What the task requires: Copy the listing that follows exactly. Its pictures do not belong in the copy.

Dataset extract:

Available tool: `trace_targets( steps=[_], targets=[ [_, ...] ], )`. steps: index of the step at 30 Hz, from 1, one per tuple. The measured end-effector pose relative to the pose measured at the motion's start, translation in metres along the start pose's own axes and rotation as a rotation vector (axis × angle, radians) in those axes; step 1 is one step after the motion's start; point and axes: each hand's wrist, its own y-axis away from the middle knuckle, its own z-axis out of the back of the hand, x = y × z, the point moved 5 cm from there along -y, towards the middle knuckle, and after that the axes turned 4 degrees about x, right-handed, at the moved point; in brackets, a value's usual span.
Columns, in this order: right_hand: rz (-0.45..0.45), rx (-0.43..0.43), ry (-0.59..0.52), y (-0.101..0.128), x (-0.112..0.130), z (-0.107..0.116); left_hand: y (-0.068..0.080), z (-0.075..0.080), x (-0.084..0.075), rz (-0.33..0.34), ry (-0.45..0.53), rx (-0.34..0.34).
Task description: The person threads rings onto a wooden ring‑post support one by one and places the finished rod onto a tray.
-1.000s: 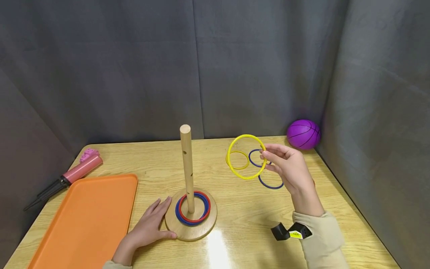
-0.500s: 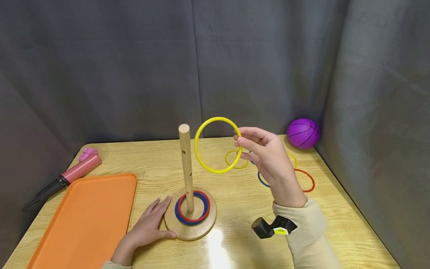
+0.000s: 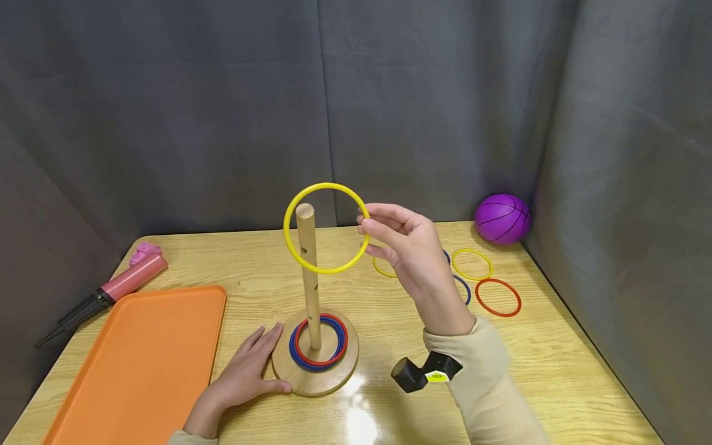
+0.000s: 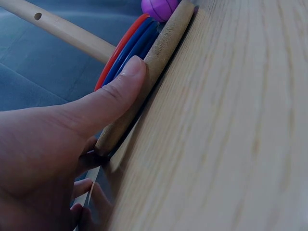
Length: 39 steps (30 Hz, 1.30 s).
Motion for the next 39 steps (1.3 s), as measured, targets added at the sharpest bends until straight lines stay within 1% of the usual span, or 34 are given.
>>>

Written answer:
Available tool: `trace_targets( steps=[_], targets=[ [_, ...] ], )`. steps: index of the step at 30 Hz, from 1, one per tuple. The measured end-effector pose relative to the pose measured at the motion's start, translation in metres along the start pose's own axes and rotation as a rotation vector (axis × angle, radians) in those axes; step 1 is one step after the motion's start; point and axes: each hand's wrist, its own y-axis away from the middle knuckle, its own z-axis out of the back of the hand, x = y × z, the point moved 5 cm from there along -y, towards the middle knuckle, and after that the axes turned 4 degrees about x, right-handed, at the moved point; in brackets, a value's usual span.
Columns, in this order: right_hand: rz (-0.45..0.45), rx (-0.43..0.43), ry (-0.59..0.52), y (-0.101..0.128), x (-0.112..0.130), z (-0.107..0.116); left_hand: y (-0.068..0.080), z (-0.075..0.080), x (-0.084..0.075), rz (-0.33..0.34), ry (-0.45..0.53), rx (-0.34..0.34).
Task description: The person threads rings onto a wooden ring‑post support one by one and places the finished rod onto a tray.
-1.000s: 
-0.500s: 
+0.000s: 
+0.000s: 
Length: 39 steps (30 Hz, 1.30 s).
Motion for the next 39 steps (1.3 s), as measured, targets added at the sharpest bends until straight lines stay within 1% of the usual span, or 34 are given.
>>>

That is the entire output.